Great, thanks for all the help and guidance. This works perfectly now. Very fast!!
Thanks for the awesome lisp system!!
Glad it's working for you! Always feel free to let me know if you run into issues.
Now that I have my proxy working well I'm geting these errors again as we go through test proxy out. The Proxy takes a url coming in, grabs the http content with drakma async (this can be any url and site, so I cant use ip, or host file like above), we then take that content and process it if we need to. The problem is when lots of requests come in I get this error (lots of drakma async requests). If I slow down the requests it works fine. It doesnt take much load at all to cause the error, 1-2 rps. Any ideas?
|DNS error: -2, nodename nor servname provided, or not known
[Condition of type CL-ASYNC:DNS-ERROR]
After reading back over the previous posts for this issue, I'm going to have to classify this as a libevent issue. I think the internal DNS implementation is broken.

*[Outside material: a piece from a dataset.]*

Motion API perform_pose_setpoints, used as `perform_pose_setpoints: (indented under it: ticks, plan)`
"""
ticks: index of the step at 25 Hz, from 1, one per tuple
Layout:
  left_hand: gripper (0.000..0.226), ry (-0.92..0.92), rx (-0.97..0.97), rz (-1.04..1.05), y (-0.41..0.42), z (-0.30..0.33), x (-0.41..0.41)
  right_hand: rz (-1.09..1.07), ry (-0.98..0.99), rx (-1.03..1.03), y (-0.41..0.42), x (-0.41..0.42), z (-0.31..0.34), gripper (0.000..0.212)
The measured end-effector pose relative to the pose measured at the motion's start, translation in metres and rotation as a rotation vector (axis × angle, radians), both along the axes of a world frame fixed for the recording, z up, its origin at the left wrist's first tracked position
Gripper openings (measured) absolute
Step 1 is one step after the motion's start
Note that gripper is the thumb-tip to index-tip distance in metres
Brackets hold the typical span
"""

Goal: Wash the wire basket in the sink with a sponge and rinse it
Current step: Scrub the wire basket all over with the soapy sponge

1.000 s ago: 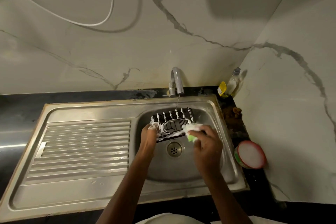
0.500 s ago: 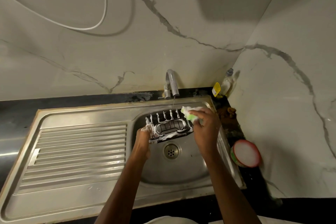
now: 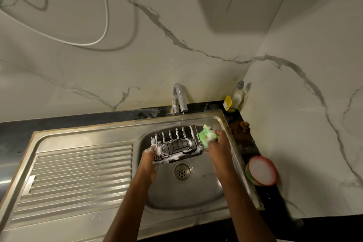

For now, try something like this:
(ql:quickload '(:cl-async :cl-async-future :puri :drakma-async))
(defpackage :dns-raw
(:use :cl :cl-async-future))
(in-package :dns-raw)
(defun dns-future (host)
"Do a future-enabled DNS lookup."
(let ((future (make-future)))
(as:dns-lookup host
(lambda (ip fam)
(declare (ignore fam))
(finish future ip))
(lambda (ev)
(unless (and (typep ev 'as:event-info)
(not (typep ev 'as:event-error))))
(signal-error future ev)))
future))
(as:with-event-loop (:catch-app-errors t)
(future-handler-case
(alet* ((scrape-url "http://www.google.com/")
;; parse the url, extract the host
(uri (puri:parse-uri scrape-url))
(host (puri:uri-host uri))
;; do a manual DNS lookup. this *may* work better than libevent's
;; internal DNS because cl-async manages the state itself
(ip (dns-future host))
;; set the IP back into the URI object and render it to a string
(uri-str (with-output-to-string (s)
(setf (puri:uri-host uri) ip)
(puri:render-uri uri s)))
;; make the drakma request, and be sure to set the "Host" header
;; so the remote server knows what server you're trying to hit
(res (drakma-async:http-request uri-str :additional-headers `(("Host" . ,host)))))
(format t "res: ~a~%" res))
(t (e) (format t "error: ~a~%" e))))
Note that this is a bit of a shot in the dark, but I'm hoping that by resolving the DNS manually outside of libevent's internal socket connector (and using its separate DNS resolving facilities, which cl-async wraps) you will get better results.
I'm going to put some serious though the next few weeks into wrapping libuv. This is a bigger change, though. A lot of the cl-async internals are hardcoded to use libevent's data structures and C calls. I'd like to make the backends switchable so you could do something like
(push :cl-async-libevent *features*)
(ql:quickload :cl-async)
;; or
(push :cl-async-libuv *features*)
(ql:quickload :cl-async)
Problem is, libevent/libuv calls aren't 1:1 and I'd have to rewrite a lot of code pertaining to SSL. I have to say that in the end, the cl-async base code would be heavily, heavily simplified and a ton of complexity would be moved to the backends that are being targeted (SSL, switching out structure types based on platform, platform-specific calling issues, etc), which is more "correct" anyway.
Like I said though, this is lots of work and my time is really cramped these days.
Please let me know if the above code (or something like it) works better for you.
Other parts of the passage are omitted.